L’Inventoire, Aleph-Écriture et le groupe Bayard (Notre Temps) vous remercient d’avoir été si nombreux à participer à notre concours « L’objet du souvenir ». Vous avez été 336 à nous envoyer un texte.
Le jury, composé d’auteurs-animateurs d’Aleph-Écriture, a longuement délibéré.
Après une première sélection de 21 textes, il a sélectionné 5 lauréats selon les critères suivants : respect du thème et la consigne de longueur, qualité de l’écriture (style, richesse du vocabulaire, fluidité et originalité), cohérence, authenticité et originalité de la voix narrative, émotion procurée à la lecture du texte.
Quelques mots du jury après la lecture de vos textes : « Difficile mais passionnant de faire émerger cinq textes. Chacun des auteurs a réussi à s’emparer de la proposition pour incarner l’objet et le transfigurer à travers l’émotion du souvenir et des diverses charges. Certains se sont davantage attachés à la matérialité de l’objet, d’autres ont fait vibrer subtilement l’émotion du souvenir … Les approches ont été multiples et riches. Merci à toutes et tous »
Voici les 5 textes lauréats !
Les textes sont affichés en ordre aléatoire. Le 1er prix sera annoncé lors de la remise des prix Aleph-Inventoire qui aura lieu le jeudi 11 décembre à 18h, au 9 rue de Saint-Petersbourg, à Paris dans le 8ème arrondissement. Le 1er prix sera publié dans le magazine Notre Temps. Le Lauréat remportera aussi un atelier de 2 jours « J’écris sur ma vie » au choix parmi ceux proposés par Aleph-Écriture.
Le massicot – Marie-Françoise Roger
Au fond du jardin, sous les grappes mauves de la glycine, une porte interdite. Quand je collais mon nez sur la vitre, je l’apercevais. Il brillait dans l’obscurité. Un fil d’acier, une lame de coupe, une guillotine prompte à s’abattre, le massicot trônait dans l’atelier de reliure de mon grand-père.

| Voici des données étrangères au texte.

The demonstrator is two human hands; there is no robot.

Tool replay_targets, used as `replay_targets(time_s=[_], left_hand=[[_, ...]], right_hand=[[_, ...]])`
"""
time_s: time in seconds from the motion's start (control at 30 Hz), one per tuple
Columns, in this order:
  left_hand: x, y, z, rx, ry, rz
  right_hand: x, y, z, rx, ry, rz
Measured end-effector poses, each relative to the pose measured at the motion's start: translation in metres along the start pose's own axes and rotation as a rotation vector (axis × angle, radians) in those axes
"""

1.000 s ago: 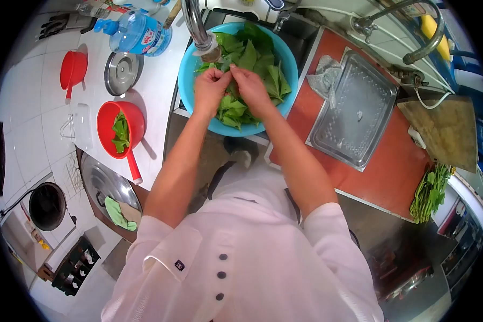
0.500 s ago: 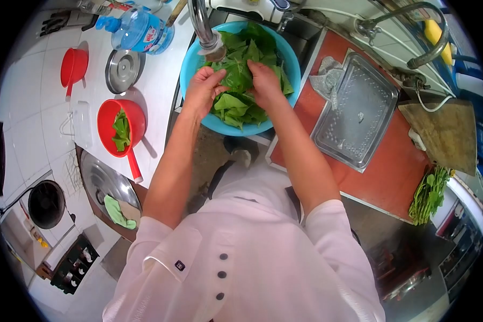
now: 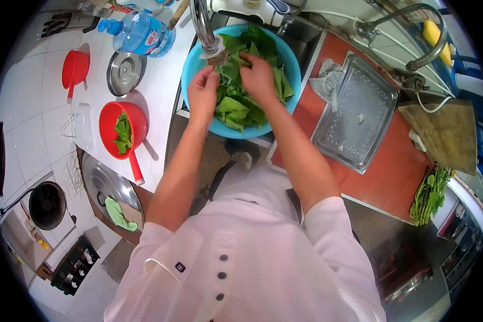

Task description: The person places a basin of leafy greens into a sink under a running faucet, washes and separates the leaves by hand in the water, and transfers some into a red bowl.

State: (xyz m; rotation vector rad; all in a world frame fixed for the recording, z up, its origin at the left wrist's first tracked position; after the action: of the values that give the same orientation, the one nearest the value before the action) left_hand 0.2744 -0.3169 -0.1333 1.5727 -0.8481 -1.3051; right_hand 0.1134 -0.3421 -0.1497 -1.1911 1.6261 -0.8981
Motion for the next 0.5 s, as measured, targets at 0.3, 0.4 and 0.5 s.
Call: replay_targets(time_s=[0.3,0.4,0.5], left_hand=[[0.005,-0.018,0.021,-0.769,-0.314,-0.52],[0.006,-0.021,0.011,-0.67,-0.179,-0.485],[0.006,-0.026,0.01,-0.677,-0.209,-0.489]], right_hand=[[-0.074,-0.045,0.015,-0.612,0.003,-0.703],[-0.092,-0.043,0.012,-0.537,-0.149,-0.796],[-0.092,-0.03,0.002,-0.366,-0.276,-0.647]])
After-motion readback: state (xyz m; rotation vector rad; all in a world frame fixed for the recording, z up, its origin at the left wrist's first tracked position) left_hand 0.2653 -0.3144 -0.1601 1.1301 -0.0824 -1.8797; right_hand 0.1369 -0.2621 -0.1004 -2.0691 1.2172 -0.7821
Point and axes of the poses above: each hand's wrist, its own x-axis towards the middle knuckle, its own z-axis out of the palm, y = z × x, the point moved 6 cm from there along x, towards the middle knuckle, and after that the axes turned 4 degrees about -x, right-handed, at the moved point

Le manche relevé laissait voir l’éclair de la lame. Suspendue, menaçante. Deux phalanges manquaient aux doigts de grand-père. La machine diabolique, tapie dans l’ombre, pouvait à la fois couper des doigts et faire des livres.

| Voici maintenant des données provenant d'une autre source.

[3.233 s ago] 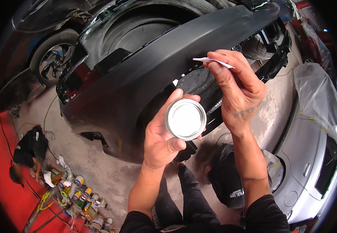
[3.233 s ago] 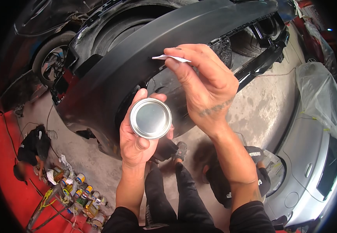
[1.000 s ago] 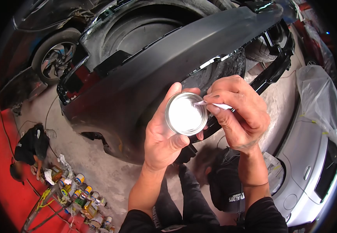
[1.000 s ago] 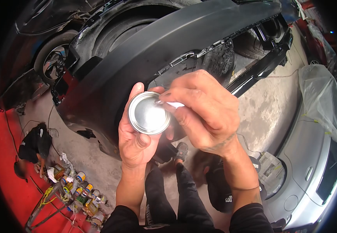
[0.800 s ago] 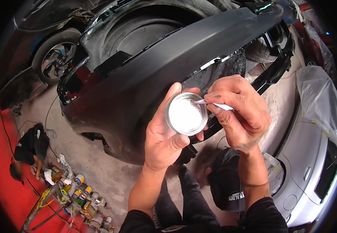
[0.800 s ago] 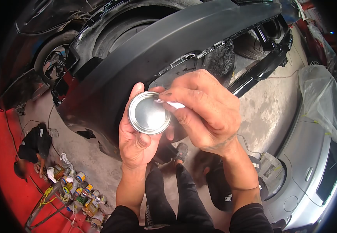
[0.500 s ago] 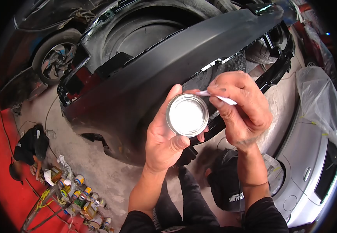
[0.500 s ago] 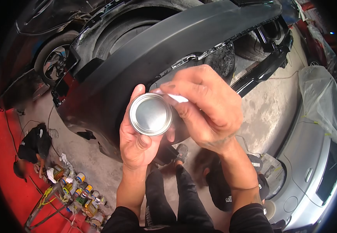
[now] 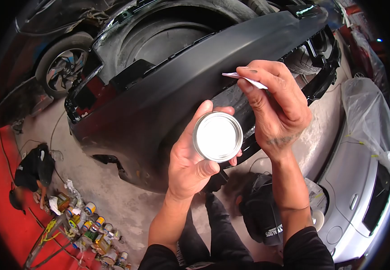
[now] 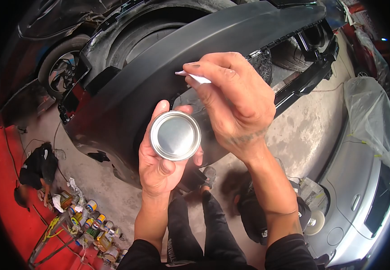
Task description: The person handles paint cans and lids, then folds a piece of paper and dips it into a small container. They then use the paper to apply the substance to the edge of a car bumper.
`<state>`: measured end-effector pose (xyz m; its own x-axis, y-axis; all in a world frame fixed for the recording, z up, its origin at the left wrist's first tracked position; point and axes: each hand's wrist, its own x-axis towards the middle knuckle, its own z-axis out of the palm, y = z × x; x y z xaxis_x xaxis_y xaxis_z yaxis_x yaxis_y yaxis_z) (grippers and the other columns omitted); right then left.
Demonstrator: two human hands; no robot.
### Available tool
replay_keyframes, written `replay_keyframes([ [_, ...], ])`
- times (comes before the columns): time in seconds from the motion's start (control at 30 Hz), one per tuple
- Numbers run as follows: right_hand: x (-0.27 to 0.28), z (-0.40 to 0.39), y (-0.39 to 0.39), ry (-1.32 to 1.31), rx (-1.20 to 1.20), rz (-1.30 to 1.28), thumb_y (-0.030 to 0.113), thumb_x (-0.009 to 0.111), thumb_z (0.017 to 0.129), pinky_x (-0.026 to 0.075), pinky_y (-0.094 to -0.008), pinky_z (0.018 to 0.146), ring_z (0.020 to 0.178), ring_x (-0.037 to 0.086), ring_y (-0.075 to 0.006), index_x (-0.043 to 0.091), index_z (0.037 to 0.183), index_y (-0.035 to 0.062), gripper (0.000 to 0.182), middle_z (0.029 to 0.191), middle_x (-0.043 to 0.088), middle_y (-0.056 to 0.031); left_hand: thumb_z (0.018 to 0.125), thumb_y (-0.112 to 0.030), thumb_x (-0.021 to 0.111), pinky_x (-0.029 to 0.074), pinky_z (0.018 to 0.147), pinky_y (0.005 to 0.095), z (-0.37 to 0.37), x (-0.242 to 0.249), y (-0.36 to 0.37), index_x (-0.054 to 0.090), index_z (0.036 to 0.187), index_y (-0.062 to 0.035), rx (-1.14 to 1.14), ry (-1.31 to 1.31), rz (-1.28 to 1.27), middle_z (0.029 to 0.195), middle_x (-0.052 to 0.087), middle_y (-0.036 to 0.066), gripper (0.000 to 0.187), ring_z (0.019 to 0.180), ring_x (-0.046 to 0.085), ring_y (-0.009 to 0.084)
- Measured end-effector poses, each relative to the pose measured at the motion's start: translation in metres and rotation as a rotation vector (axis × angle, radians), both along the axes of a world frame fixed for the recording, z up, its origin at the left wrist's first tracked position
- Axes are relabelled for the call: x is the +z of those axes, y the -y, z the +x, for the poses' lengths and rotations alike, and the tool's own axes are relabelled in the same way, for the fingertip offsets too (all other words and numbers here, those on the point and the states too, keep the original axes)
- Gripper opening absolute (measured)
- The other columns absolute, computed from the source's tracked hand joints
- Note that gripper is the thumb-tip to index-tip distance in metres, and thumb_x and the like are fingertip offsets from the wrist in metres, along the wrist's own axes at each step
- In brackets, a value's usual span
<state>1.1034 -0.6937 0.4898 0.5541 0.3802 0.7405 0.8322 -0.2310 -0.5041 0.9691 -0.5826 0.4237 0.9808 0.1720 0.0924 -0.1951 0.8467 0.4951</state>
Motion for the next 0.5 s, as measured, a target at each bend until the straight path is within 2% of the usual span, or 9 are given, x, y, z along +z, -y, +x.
replay_keyframes([
  [0.5,-0.0025,0.0006,-0.0023,-0.002,0.007,0.015,-0.008,0.082,0.078,0.056,-0.0281,0.067,0.079,0.072,-0.0201,0.078,0.103,0.0020,0.027,0.091,0.075,-0.0111,0.084,-0.027,0.089,0.061,0.079,0.0380,0.0000,-0.0039,-0.0024,0.029,0.166,-0.0055,-0.017,0.010,-0.003,0.155,0.048,0.027,0.103,0.103,0.071,0.0300],
])
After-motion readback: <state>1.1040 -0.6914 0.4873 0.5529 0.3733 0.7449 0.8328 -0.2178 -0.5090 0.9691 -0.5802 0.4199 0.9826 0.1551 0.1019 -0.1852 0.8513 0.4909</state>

En 1942, l’artisan juif, le métèque, avait perdu ses clients et déserté son travail pour se cacher. À la fin de la guerre l’atelier était resté fermé. Je devais, à huit ans, me contenter d’apercevoir par la vitre embuée de poussière ce qui avait tranché ses doigts. Cet homme chétif, mon père l’avait connu exubérant, capable de dépenser en un instant le gain de la semaine pour offrir à son fils ce qu’il lui demandait. Plus rien de cela dans le visage taciturne. Le vieillard ne riait plus, ne faisait plus rire, ne fabriquait plus de livres.
À la mort de mon grand-père, le massicot a disparu.
La lame suspendue habite encore mes rêves. J’imagine les gestes du relieur. Serrer entre ses mains un paquet de feuilles, le tapoter sur la table, égaliser sous sa paume les bords à gauche, poser la pile de feuillets bien rangés sur le plateau de la machine, l’écraser sous la presse, rabattre la lame d’un coup sec. De fins rubans de papier s’effondrent sur le côté. La tranche du livre apparait, lisse, brillante. Couper net le haut des feuilles, tranche de tête, le bas, tranche de queue, le bord droit, tranche de gouttière. Coller le bord gauche des feuillets, brochés en cahier, sur une toile – le dos du livre, y graver des lettres d’or : L’Odyssée, L’Étranger, etc. Retourner le livre entre ses paumes, caresser du doigt la peau douce de la couverture, feuilleter les pages où dansent les mots. Couper, coller, créer. Gestes du relieur, gestes de l’écrivain.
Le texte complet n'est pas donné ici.